**What you should do**
Word for word, transcribe the material below from its first line to the line with "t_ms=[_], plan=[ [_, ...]", both included.

**Collected material**

::::

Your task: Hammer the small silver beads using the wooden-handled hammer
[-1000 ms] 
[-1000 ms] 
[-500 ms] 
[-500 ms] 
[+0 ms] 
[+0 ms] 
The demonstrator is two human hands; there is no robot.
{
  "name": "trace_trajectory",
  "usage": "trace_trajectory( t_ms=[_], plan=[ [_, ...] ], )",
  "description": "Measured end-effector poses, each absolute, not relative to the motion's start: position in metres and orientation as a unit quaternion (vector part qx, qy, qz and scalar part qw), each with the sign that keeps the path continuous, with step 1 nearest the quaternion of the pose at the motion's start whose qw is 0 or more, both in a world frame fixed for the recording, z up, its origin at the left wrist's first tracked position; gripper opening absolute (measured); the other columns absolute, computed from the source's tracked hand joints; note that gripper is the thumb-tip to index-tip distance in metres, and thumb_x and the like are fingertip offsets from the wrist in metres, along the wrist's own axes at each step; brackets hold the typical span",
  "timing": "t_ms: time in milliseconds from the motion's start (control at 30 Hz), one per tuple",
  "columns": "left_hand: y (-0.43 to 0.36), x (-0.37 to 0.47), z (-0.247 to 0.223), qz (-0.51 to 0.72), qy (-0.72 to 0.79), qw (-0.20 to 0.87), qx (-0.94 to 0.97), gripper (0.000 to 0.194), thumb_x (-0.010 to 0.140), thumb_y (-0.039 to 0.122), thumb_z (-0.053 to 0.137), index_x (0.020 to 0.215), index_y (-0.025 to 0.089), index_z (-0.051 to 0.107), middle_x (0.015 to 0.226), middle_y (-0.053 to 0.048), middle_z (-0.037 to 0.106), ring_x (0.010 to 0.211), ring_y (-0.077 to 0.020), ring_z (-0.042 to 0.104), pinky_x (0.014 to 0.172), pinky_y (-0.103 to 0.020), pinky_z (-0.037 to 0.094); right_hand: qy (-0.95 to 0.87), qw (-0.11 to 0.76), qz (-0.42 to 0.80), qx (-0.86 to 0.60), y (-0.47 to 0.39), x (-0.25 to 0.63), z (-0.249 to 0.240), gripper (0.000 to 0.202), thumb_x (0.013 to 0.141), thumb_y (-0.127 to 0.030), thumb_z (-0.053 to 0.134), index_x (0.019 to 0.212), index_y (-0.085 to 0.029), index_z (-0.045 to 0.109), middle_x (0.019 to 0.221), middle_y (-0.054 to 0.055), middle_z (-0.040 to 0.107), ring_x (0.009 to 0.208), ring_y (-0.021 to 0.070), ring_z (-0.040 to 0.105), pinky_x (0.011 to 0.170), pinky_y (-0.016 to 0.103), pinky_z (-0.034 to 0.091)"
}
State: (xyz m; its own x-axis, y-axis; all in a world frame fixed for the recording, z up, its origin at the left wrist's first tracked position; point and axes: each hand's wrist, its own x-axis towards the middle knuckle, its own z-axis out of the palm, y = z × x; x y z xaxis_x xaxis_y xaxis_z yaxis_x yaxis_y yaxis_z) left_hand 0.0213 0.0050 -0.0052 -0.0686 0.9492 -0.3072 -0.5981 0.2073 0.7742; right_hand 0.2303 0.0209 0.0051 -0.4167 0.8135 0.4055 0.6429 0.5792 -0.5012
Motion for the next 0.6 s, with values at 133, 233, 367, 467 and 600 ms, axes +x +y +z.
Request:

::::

**Reply**
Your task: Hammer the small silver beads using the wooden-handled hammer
[-1000 ms] 
[-1000 ms] 
[-500 ms] 
[-500 ms] 
[+0 ms] 
[+0 ms] 
The demonstrator is two human hands; there is no robot.
{
  "name": "trace_trajectory",
  "usage": "trace_trajectory( t_ms=[_], plan=[ [_, ...] ], )",

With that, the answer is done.